Graph Fragment Language for Easy Syntactic Annotation

Primary LanguagePython

Graph Fragment Language for Easy Syntactic Annotation

Software to support a lightweight dependency-style annotation language. The notation is called GFL (Graph Fragment Language), and the formalism it expresses is called FUDG (Fragmentary Unlabeled Dependency Grammar). These are introduced in

A Framework for (Under)specifying Dependency Syntax without Overloading Annotators
Nathan Schneider, Brendan O’Connor, Naomi Saphra, David Bamman, Manaal Faruqui, Noah A. Smith, Chris Dyer, and Jason Baldridge. In Proceedings of the 7th Linguistic Annotation Workshop & Interoperability with Discourse, Sofia, Bulgaria, August 2013.

This repository contains supporting software developed by Nathan Schneider, Brendan O'Connor, Naomi Saphra, and Chris Dyer.

  • gflparser/ -- a parser for the GFL annotations format. It is implemented with a PEG (Parsing Expression Grammar).
    • parser/ contains code for a deprecated version of the annotation parser.
  • scripts/ -- a tool for checking GFL annotations (using the annotation parser), visualizing them in GraphViz, and converting them to other formats (including JSON).
  • guidelines/guidelines.md -- annotation guidelines.
  • other directories contain some annotated sentences.
  • fudg_for_parsing.md -- describes conventions for converting GFL/FUDG graphs into conventional labeled dependency trees.

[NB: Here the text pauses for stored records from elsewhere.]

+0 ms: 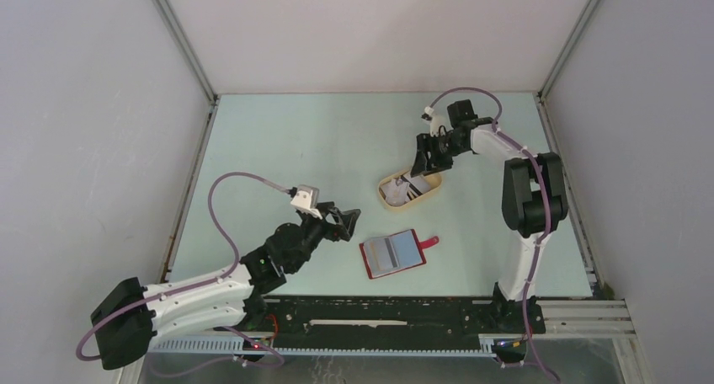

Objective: Put the credit cards into the card holder
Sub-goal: Pick up the credit card from the storage box.

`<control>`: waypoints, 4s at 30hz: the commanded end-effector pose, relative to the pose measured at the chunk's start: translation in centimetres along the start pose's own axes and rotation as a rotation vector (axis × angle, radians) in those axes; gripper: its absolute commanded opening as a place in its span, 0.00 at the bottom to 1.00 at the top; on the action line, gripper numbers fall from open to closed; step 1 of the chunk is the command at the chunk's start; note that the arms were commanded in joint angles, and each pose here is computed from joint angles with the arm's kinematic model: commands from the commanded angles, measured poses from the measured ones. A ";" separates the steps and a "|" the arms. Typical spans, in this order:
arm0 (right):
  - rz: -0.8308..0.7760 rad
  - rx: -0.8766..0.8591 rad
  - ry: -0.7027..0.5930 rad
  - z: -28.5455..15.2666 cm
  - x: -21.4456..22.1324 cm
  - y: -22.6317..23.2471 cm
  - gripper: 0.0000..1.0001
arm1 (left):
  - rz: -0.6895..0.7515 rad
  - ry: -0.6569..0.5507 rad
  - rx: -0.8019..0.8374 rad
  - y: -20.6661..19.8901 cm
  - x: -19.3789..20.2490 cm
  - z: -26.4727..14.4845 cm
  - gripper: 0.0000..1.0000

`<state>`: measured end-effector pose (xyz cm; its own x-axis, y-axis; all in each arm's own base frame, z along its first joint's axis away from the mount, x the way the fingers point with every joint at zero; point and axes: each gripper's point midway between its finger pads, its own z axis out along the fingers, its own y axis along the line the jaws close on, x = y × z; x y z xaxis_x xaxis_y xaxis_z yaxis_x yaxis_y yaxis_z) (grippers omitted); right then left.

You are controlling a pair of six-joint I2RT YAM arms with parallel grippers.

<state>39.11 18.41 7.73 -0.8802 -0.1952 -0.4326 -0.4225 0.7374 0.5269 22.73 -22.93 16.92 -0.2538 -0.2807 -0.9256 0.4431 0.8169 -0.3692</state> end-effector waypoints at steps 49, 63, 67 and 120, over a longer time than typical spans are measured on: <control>-0.062 0.175 0.110 2.6 1.6 -3.0 0.60 | -0.077 -0.086 -0.018 1.0 -0.6 -0.4 0.85; -0.084 0.188 0.150 3.1 2.4 -4.3 0.44 | -0.082 -0.089 -0.018 1.0 -0.6 -0.5 0.86; -0.086 0.178 0.123 2.4 1.8 -4.1 0.39 | -0.081 -0.088 -0.019 1.0 -0.6 -0.4 0.86; -0.025 -0.285 -0.163 -7.2 -2.0 4.3 0.00 | -0.080 -0.096 0.138 -2.2 -1.7 -0.4 1.00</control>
<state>38.63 16.55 11.32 -0.8637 -0.1351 -0.4855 -0.4593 0.6077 0.6479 22.45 -22.81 17.27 -0.2358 -0.3571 -0.9038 0.4566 0.7803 -0.4274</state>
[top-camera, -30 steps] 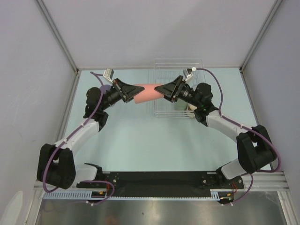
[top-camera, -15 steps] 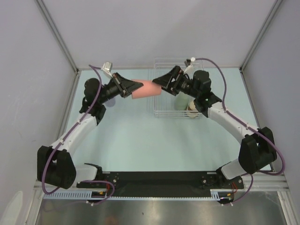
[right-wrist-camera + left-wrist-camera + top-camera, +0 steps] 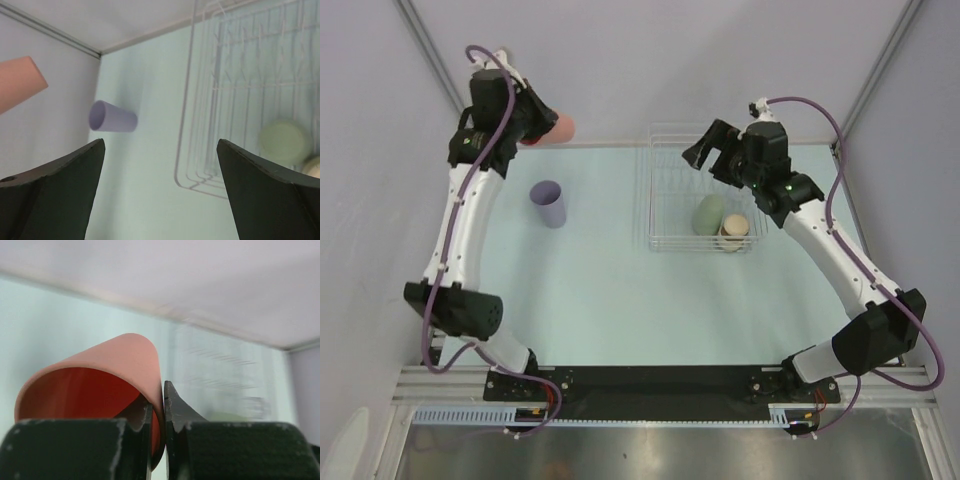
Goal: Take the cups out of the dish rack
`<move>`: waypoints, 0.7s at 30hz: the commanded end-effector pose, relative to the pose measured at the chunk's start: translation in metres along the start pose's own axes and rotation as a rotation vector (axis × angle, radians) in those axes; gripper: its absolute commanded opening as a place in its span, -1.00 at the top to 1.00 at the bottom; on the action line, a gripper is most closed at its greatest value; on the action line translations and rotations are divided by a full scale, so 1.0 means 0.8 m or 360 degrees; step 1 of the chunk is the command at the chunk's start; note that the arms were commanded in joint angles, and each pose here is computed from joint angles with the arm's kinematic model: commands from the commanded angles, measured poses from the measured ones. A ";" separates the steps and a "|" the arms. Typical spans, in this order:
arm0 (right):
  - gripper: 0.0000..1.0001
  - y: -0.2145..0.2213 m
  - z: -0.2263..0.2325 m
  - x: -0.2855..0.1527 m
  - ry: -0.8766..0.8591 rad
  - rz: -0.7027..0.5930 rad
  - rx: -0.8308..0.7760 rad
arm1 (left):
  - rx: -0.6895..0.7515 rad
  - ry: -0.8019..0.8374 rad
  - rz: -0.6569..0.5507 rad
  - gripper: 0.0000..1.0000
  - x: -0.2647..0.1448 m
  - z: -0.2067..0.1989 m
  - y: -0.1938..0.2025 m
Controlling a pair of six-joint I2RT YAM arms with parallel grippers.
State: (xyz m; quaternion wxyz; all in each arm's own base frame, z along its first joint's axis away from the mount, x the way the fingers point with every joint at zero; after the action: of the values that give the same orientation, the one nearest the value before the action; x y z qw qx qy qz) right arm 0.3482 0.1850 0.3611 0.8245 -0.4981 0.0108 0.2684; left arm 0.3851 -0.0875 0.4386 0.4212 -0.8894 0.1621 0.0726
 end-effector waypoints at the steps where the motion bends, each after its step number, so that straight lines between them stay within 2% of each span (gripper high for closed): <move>1: -0.99 0.029 -0.021 -0.004 0.0236 0.0115 -0.0162 | 0.0297 -0.0789 0.0210 0.99 0.024 0.102 0.038; 6: -1.00 0.041 -0.026 -0.002 0.0242 0.0135 -0.0174 | 0.0402 -0.0902 0.0288 0.99 0.049 0.124 0.051; 10: -1.00 0.046 -0.029 0.003 0.0248 0.0150 -0.0163 | 0.0453 -0.0992 0.0259 0.99 0.052 0.124 0.048; 21: -1.00 0.068 -0.034 0.017 0.0227 0.0232 -0.0125 | 0.0433 -0.0965 0.0337 0.99 0.058 0.130 0.064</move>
State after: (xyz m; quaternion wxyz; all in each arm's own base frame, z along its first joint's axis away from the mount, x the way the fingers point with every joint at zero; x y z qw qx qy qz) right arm 0.3391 0.1843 0.3007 0.7765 -0.5480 0.1044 0.2930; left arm 0.4158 -0.0471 0.3034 0.5474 -0.7324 0.1373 0.3808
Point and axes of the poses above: each gripper's point midway between its finger pads, its own x axis out along the fingers, its own z axis along the line the jaws close on, y = z × x, the point moved 7 cm from there along -x, back along the fingers, and after that the axes turned 10 degrees about -x, right-handed, at the moved point
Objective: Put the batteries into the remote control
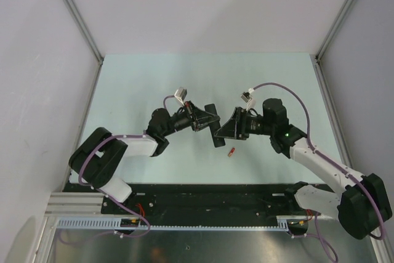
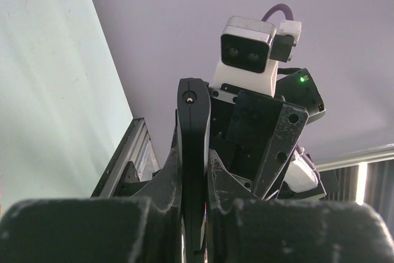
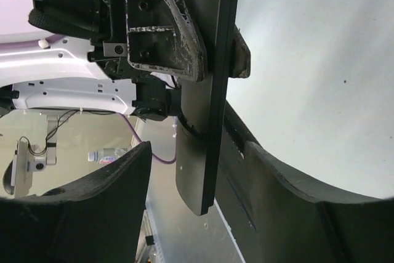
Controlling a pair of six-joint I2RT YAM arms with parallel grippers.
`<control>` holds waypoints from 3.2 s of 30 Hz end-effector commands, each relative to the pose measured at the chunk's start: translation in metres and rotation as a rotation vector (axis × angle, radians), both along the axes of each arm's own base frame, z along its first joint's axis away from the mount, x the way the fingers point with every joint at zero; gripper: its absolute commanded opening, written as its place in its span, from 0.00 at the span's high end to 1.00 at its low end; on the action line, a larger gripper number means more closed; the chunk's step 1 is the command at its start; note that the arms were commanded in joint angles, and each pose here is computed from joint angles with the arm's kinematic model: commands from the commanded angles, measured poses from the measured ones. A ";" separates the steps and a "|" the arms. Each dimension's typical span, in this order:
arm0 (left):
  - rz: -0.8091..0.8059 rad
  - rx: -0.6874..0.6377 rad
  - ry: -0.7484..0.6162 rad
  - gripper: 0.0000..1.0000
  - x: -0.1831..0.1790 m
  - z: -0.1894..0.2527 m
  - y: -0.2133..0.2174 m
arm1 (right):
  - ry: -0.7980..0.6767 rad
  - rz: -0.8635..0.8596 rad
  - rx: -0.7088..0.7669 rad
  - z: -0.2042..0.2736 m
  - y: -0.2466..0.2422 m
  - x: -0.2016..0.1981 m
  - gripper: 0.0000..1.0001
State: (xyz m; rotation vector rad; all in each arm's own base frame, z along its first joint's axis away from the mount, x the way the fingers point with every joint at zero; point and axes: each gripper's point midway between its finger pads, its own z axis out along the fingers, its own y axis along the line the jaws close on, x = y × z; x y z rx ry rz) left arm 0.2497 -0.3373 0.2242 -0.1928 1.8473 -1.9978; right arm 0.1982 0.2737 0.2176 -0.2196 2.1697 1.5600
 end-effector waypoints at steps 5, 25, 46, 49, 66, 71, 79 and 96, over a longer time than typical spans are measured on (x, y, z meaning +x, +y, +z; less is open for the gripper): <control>-0.027 -0.052 -0.074 1.00 -0.009 0.035 -0.002 | -0.030 0.058 0.057 0.007 0.012 -0.002 0.42; -0.025 -0.063 -0.090 1.00 -0.010 0.045 -0.001 | 0.004 0.065 0.033 -0.005 0.013 -0.004 0.73; -0.154 -0.069 -0.085 1.00 -0.057 0.045 -0.020 | -0.001 0.041 0.092 0.005 0.015 0.010 0.88; -0.173 -0.066 -0.079 1.00 -0.064 0.043 -0.021 | -0.006 0.030 0.101 0.008 0.013 0.014 0.89; -0.251 -0.032 -0.071 1.00 -0.098 0.030 -0.020 | -0.032 0.002 0.124 0.022 0.005 0.031 0.91; -0.276 -0.023 -0.072 1.00 -0.107 0.028 -0.022 | -0.036 -0.002 0.123 0.026 0.007 0.036 0.91; -0.313 -0.009 -0.070 1.00 -0.121 0.023 -0.026 | -0.047 -0.014 0.120 0.031 0.009 0.046 0.92; -0.341 0.018 -0.073 1.00 -0.138 0.014 -0.029 | -0.062 -0.086 0.152 0.046 0.009 0.074 0.86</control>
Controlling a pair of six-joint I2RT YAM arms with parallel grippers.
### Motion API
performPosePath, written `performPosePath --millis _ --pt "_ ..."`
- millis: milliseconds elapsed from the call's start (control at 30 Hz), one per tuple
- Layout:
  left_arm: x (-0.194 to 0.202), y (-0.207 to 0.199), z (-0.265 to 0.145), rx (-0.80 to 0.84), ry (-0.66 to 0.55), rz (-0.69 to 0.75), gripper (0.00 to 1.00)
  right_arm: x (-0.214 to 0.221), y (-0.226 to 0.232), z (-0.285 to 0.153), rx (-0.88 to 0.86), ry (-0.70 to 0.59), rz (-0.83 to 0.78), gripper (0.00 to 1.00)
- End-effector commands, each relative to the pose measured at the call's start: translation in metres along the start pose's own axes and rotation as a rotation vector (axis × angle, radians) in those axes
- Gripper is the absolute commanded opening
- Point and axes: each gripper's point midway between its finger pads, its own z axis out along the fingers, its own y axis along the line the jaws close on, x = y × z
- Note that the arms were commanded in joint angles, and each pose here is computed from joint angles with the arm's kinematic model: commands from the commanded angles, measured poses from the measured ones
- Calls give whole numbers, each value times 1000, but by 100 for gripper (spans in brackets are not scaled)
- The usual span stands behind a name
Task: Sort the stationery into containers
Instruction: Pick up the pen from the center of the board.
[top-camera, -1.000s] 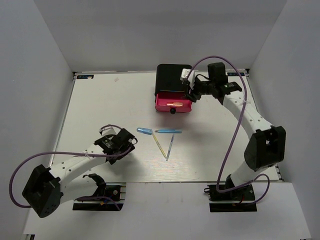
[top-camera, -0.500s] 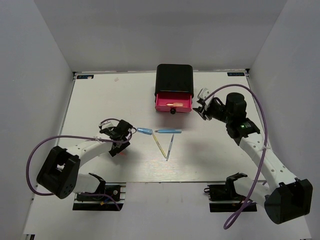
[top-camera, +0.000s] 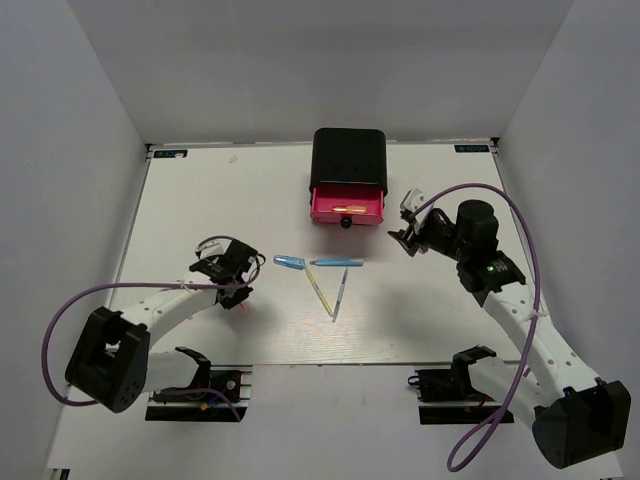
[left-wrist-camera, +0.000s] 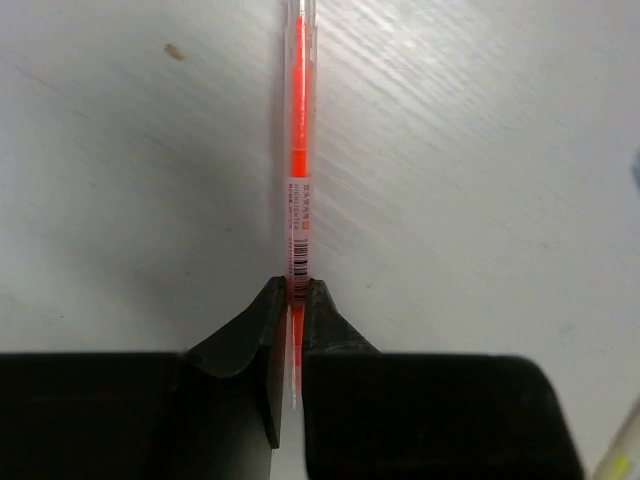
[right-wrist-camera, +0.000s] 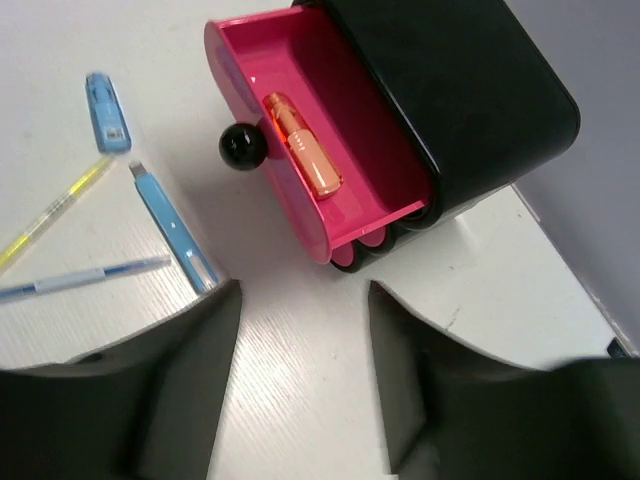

For more information on GFL/FUDG, including a web annotation tool, see: http://www.ark.cs.cmu.edu/FUDG/

A FUDG dependency parser for tweets, and the data on which it was trained (Tweeboparser and Tweebank; Kong et al., EMNLP 2014) are available at: http://www.ark.cs.cmu.edu/TweetNLP/

Getting started

The viewer needs Python 2.7 (including version 0.3 of the parsimonious library—more recent versions are known to cause problems) and GraphViz (dot command) to be installed. Run:

scripts/view.py anno/tweets/dev.0000.anno
scripts/view.py -w anno/tweets/dev.0000.anno
scripts/view.py anno/nietzsche.anno

etc.